**Instructions for the task**
Below are records; count how many of their lines contain the string "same", and give only that number.

**Record set**
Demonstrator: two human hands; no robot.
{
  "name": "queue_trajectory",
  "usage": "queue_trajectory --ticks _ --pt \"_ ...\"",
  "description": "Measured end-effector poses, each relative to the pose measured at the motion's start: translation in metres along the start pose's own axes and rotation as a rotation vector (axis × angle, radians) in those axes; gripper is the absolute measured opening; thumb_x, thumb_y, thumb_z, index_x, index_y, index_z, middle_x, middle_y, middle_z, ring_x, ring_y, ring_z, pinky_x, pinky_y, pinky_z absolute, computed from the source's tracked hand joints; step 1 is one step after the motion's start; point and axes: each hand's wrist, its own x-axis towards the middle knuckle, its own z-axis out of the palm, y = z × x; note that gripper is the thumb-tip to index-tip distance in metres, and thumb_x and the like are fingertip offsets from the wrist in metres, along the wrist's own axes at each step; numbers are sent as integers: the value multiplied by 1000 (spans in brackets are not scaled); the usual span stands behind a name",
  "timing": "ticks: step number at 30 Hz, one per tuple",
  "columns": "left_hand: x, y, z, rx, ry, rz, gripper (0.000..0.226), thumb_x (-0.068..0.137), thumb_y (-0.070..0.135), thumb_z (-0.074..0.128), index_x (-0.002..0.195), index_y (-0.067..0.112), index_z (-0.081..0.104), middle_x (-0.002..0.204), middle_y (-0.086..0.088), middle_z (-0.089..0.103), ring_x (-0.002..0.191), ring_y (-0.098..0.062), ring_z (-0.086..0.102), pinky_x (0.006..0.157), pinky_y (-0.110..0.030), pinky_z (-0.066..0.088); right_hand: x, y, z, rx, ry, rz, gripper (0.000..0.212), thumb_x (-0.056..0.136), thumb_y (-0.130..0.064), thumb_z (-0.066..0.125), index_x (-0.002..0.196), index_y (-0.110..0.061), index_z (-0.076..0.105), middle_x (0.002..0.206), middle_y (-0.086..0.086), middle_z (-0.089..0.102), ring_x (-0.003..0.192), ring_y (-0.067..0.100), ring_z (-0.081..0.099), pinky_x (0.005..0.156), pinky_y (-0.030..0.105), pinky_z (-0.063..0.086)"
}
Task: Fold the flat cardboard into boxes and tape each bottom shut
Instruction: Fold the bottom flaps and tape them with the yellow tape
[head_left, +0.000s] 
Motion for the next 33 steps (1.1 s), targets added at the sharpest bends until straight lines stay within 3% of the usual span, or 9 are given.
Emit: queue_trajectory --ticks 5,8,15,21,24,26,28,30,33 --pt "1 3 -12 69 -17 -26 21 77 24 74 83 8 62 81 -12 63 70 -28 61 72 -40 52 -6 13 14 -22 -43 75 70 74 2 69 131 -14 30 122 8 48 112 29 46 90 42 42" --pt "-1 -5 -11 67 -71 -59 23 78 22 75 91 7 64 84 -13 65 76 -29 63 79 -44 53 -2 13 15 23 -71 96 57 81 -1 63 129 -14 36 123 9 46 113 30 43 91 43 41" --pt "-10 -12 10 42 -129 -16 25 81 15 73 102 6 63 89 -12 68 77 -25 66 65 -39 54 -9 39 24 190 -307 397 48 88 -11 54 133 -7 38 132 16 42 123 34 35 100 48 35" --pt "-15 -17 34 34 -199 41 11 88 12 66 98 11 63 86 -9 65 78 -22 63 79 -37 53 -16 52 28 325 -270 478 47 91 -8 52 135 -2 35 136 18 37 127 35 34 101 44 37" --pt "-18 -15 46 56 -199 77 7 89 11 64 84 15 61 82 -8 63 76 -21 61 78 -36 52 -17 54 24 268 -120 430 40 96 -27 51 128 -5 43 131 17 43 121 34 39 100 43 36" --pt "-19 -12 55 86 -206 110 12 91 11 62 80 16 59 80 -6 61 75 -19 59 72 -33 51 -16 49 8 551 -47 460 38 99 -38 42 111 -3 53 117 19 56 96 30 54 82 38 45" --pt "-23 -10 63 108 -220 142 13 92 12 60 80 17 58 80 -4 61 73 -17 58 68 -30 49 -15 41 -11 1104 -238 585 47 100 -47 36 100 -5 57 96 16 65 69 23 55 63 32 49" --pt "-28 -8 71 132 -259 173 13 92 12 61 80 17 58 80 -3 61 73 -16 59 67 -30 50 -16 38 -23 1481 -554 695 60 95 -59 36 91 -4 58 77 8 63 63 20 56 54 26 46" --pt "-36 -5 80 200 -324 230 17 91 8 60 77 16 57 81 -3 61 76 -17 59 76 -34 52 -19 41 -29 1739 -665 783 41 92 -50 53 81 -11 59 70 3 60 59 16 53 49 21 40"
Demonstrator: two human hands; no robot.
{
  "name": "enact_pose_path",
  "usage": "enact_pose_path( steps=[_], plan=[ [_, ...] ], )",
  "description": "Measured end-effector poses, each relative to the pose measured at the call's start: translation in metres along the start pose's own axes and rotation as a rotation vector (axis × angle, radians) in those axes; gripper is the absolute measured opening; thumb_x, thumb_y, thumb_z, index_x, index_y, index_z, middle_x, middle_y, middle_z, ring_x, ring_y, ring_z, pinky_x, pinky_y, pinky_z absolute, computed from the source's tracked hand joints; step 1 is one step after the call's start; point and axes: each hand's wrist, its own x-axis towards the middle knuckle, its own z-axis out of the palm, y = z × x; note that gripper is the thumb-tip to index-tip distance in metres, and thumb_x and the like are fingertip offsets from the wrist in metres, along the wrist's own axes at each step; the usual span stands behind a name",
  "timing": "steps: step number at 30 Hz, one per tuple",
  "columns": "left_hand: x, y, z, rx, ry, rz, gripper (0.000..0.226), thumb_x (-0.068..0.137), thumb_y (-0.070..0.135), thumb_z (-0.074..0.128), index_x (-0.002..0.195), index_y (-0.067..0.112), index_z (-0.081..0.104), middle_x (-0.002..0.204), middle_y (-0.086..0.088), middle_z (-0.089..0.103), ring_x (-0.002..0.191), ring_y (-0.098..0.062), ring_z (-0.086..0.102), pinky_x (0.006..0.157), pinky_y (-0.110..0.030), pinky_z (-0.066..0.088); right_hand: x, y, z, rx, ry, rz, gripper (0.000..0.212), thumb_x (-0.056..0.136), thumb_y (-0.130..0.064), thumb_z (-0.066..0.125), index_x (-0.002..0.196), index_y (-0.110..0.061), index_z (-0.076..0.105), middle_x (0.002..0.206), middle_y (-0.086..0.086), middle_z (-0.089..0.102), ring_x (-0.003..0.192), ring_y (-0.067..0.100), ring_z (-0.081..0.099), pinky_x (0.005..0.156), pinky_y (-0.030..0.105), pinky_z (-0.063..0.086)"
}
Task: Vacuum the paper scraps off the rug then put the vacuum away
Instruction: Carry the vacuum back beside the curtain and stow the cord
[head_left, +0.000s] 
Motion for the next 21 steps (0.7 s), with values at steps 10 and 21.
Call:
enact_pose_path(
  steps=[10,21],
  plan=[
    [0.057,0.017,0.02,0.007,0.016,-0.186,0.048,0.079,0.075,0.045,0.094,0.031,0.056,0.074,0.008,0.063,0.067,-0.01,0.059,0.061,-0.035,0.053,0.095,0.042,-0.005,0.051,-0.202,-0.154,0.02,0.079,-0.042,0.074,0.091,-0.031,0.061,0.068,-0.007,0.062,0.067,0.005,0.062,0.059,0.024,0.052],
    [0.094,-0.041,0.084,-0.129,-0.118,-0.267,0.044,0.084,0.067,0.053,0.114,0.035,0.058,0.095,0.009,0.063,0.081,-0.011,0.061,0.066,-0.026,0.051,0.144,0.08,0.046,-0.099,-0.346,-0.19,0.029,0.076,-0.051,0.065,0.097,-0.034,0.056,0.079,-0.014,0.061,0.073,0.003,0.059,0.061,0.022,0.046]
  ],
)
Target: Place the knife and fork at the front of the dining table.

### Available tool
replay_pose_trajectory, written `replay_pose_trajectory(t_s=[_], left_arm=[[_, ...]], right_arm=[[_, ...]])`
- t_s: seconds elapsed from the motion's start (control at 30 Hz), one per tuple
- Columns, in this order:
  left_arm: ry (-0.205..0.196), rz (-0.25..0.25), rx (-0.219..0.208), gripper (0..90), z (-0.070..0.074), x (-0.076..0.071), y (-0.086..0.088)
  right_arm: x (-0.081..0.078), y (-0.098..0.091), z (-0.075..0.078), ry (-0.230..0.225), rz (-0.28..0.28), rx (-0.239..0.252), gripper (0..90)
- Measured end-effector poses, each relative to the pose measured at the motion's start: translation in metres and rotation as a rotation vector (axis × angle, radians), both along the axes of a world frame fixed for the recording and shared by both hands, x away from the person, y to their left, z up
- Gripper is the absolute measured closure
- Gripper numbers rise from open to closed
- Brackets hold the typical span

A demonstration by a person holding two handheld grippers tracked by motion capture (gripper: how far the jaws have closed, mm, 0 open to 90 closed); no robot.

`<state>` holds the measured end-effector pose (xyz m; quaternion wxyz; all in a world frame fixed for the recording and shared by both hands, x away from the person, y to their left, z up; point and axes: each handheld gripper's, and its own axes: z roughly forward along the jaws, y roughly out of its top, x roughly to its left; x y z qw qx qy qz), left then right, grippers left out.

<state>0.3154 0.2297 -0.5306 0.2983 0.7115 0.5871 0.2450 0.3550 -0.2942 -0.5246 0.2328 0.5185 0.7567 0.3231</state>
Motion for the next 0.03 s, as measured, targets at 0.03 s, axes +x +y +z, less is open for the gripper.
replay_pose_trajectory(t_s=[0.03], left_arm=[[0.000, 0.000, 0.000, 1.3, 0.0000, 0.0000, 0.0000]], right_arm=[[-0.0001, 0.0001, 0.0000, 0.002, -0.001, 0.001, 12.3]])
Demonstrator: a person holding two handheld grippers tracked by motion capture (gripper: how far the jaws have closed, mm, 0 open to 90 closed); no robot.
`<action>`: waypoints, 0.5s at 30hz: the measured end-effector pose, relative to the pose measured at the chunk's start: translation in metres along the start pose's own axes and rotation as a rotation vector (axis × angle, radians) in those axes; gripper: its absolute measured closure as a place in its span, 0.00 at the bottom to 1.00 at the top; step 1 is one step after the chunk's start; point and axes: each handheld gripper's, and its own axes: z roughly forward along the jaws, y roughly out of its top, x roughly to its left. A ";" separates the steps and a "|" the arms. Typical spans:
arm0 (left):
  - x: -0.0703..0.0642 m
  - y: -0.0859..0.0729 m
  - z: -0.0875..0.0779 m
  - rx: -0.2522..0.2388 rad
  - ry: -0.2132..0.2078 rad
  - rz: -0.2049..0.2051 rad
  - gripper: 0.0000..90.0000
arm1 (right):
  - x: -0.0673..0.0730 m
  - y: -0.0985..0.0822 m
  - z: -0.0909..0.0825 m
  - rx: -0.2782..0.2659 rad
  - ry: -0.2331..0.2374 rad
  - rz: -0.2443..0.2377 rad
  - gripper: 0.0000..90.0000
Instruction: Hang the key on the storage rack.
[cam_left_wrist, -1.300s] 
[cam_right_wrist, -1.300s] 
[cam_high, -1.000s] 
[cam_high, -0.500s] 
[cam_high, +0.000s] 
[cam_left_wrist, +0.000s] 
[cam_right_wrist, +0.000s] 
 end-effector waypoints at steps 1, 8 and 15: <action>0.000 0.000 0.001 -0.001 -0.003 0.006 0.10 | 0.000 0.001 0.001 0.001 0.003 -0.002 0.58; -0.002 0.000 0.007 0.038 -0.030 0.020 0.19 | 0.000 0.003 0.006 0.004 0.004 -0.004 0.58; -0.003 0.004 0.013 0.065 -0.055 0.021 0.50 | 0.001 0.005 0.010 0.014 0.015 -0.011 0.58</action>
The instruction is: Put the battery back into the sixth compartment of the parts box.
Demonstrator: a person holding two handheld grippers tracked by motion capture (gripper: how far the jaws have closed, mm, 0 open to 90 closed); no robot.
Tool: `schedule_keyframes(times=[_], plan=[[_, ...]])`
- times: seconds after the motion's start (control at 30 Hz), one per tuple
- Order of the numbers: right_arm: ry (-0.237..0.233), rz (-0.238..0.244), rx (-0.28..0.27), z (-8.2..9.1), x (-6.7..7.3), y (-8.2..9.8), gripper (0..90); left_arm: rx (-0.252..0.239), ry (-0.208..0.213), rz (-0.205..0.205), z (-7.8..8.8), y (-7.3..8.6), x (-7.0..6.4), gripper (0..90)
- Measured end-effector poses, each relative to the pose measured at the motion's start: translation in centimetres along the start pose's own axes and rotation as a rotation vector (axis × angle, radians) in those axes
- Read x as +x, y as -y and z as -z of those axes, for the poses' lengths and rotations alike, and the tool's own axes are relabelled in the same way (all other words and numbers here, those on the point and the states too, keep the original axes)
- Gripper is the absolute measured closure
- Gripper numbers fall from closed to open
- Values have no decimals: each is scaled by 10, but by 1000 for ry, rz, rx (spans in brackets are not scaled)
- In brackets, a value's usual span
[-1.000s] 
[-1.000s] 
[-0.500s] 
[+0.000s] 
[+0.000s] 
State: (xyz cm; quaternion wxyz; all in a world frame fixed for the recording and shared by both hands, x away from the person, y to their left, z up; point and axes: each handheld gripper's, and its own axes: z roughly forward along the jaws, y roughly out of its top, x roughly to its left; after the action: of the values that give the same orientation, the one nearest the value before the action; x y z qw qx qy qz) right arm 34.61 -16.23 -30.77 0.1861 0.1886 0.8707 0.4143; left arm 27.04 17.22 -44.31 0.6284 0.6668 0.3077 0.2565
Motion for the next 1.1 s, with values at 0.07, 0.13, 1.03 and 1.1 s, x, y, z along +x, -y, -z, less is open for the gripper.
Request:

**Answer box**
2